Original: Assamese: Guna Moran - English Translation: Bibekananda Choudhury
Guna Moran |
LIKE WATER
Shapeless
Wordless
Flows down
Turns into a river
What would flow like a river
Who is benevolent like water
I don’t have means to buy golden utensil
To store water to quench my thirst
I cut out a bamboo cylinder to keep water and hung it down from the wall
Help myself with a swig fetching it as I get thirsty
Had golden utensil been favourite of water
What had been the plight of a person like me
As I measured shapeless water with a suspicious eye
I could not understand its value
Now only I understand
Why it does not have the shape
Neither the words.
***
RAVANA
One soul
Three incarnations
All three times
Iconoclast
All the three times
Stayed in the hands God
How benevolent Ravana had been
More devoted to God
Than a god believer
Adversity is the best stairway to reach God
Was rightly understood by wise Ravana
Memory is the best offering
It is only possible
To memories every moment
Through adversity
So
Ravana did not turn a believer
***
THE THREE MONKEYS AND ME
One monkey said closing the eyes –
Don’t look at bad things
Another monkey said tying its face –
Don’t say anything bad
The third one said covering the ears –
Don’t listen to bad things
I didn’t listen to the monkeys
In spite of being a human
Did many things
Travelled across places and States
Tasted some so called sins
In the name of experience
At the end the mind turned melancholic
An unknown feeling of guilt chases me around
Now
What did I do
What did I do
I didn’t perform prayers
The tiger of illusion chases
At last I surmised
I was born at a wrong place
I was born at the wrong time
I was born wrong.
***
Bios
Author: Guna Moran is an Assamese poet & critic. His poems are being translated into Italian and France language and have been published in various national and international magazines, journals, websites, newspapers like The Tuck magazine, Spillword, The Merak magazine, Story Teller, The Poem Hunter, The Sentinal, The Hills Times, Best Poetry and so on.
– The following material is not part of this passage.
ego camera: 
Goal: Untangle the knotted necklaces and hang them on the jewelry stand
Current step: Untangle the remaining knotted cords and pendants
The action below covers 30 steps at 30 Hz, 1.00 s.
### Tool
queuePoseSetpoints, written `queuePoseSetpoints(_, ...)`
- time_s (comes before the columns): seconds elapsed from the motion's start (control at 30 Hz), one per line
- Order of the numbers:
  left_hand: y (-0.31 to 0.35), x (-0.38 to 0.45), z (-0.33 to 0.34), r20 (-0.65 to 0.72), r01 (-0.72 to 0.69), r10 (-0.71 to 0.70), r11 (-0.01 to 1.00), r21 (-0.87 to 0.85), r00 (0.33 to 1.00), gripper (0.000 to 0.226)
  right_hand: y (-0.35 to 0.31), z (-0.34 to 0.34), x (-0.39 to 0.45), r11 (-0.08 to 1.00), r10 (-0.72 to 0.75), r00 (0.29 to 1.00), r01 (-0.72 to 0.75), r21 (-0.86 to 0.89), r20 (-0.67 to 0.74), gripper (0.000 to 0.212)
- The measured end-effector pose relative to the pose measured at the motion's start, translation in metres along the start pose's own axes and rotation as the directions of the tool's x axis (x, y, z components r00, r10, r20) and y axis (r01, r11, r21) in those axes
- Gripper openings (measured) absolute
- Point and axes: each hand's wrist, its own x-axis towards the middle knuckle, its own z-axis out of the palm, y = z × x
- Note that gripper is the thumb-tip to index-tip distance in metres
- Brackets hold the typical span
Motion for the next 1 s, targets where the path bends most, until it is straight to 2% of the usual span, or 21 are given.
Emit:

Translator: Bibekananda Choudhury, an electrical engineer by profession, working with the State Government of Assam, has completed his Masters from BITS-Pilani. He has also earned a diploma in French language from Gauhati University. He has got published works (both original and translated) in Assamese, Bengali & English in popular periodicals and newspapers. His translated poems have been published in 'Indian Literature', the bi-monthly journal of sahitya akademy. 'Suryakatha', the Bengali adaptation done by him is being taught in the undergraduate Courses of Banglore University and Post graduate Courses of Gauhati University. A collection of 101 folk tales from the foothills of Patkai translated by him has been taken up by publication by Gauhati University. He is presently the editor-in-chief of Dimorian Review, a multidisciplinary web journal.